[Intel-gfx] [PATCH] mm: Throttle shrinkers harder

Fri Apr 25 19:18:57 CEST 2014

On 04/25/2014 12:23 AM, Chris Wilson wrote:
> On Thu, Apr 24, 2014 at 03:35:47PM -0700, Dave Hansen wrote:
>> On 04/24/2014 08:39 AM, Chris Wilson wrote:
>>> On Thu, Apr 24, 2014 at 08:21:58AM -0700, Dave Hansen wrote:
>>>> Is it possible that there's still a get_page() reference that's holding
>>>> those pages in place from the graphics code?
>>>
>>> Not from i915.ko. The last resort of our shrinker is to drop all page
>>> refs held by the GPU, which is invoked if we are asked to free memory
>>> and we have no inactive objects left.
>>
>> How sure are we that this was performed before the OOM?
> 
> Only by virtue of how shrink_slabs() works.

Could we try to raise the level of assurance there, please? :)

So this "last resort" is i915_gem_shrink_all()?  It seems like we might
have some problems getting down to that part of the code if we have
problems getting the mutex.

We have tracepoints for the shrinkers in here (it says slab, but it's
all the shrinkers, I checked):

/sys/kernel/debug/tracing/events/vmscan/mm_shrink_slab_*/enable
and another for OOMs:
/sys/kernel/debug/tracing/events/oom/enable

Could you collect a trace during one of these OOM events and see what
the i915 shrinker is doing?  Just enable those two and then collect a
copy of:

	/sys/kernel/debug/tracing/trace

That'll give us some insight about how well the shrinker is working.  If
the VM gave up on calling in to it, it might reveal why we didn't get
all the way down in to i915_gem_shrink_all().
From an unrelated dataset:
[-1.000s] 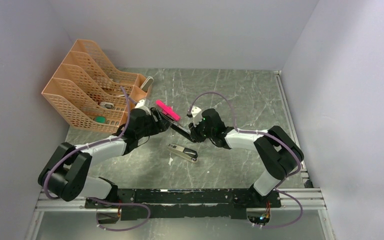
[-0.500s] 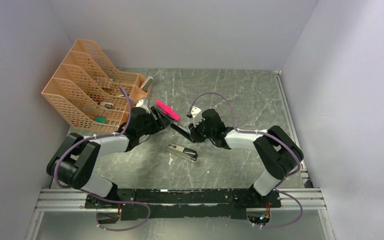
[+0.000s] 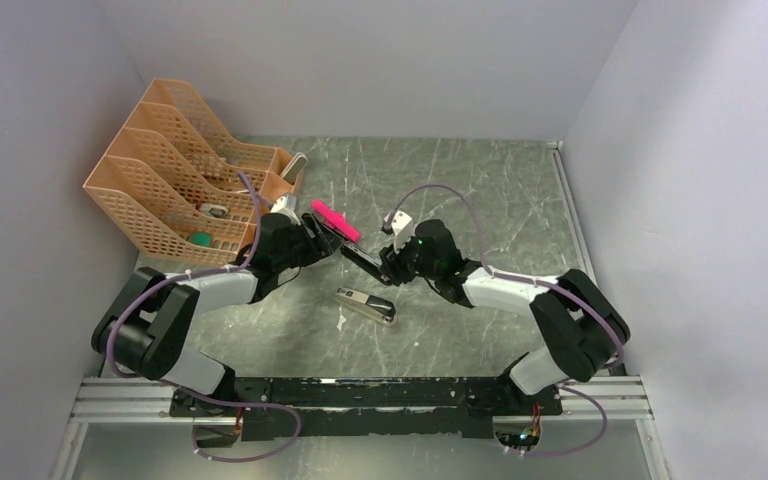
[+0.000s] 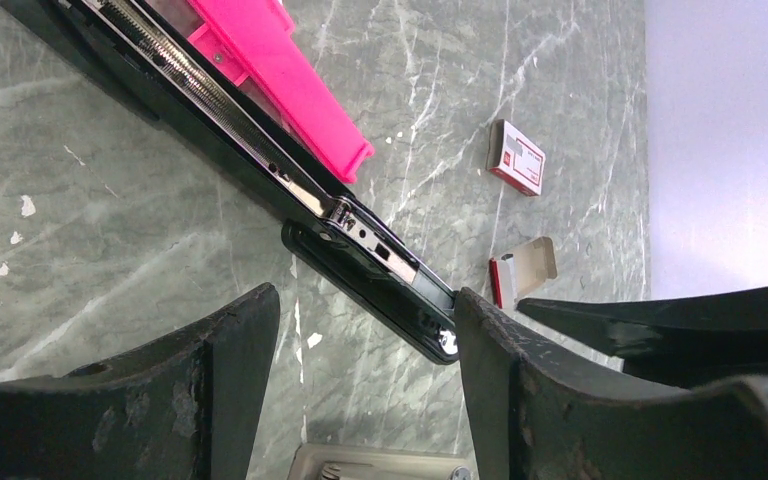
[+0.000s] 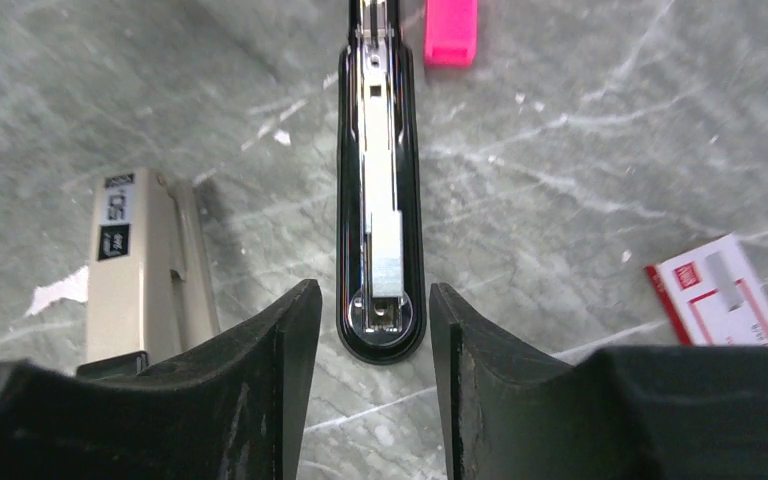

> Thanks for the pointer to
> register_oom_notifier(), I can use that to make sure that we do purge
> everything from the GPU, and do a sanity check at the same time, before
> we start killing processes.

Actually, that one doesn't get called until we're *SURE* we are going to
OOM.  Any action taken in there won't be taken in to account.

>> Also, forgive me for being an idiot wrt the way graphics work, but are
>> there any good candidates that you can think of that could be holding a
>> reference?  I've honestly never seen an OOM like this.
> 
> Here the only place that we take a page reference is in
> i915_gem_object_get_pages(). We do this when we first bind the pages
> into the GPU's translation table, but we only release the pages once the
> object is destroyed or the system experiences memory pressure. (Once the
> GPU touches the pages, we no longer consider them to be cache coherent
> with the CPU and so migrating them between the GPU and CPU requires
> clflushing, which is expensive.)
> 
> Aside from CPU mmaps of the shmemfs filp, all operations on our
> graphical objects should lead to i915_gem_object_get_pages(). However
> not all objects are recoverable as some may be pinned due to hardware
> access.

In that oom callback, could you dump out the aggregate number of
obj->pages_pin_count across all the objects?  That would be a very
interesting piece of information to have.  It would also be very
insightful for folks who see OOMs in practice with i915 in their systems.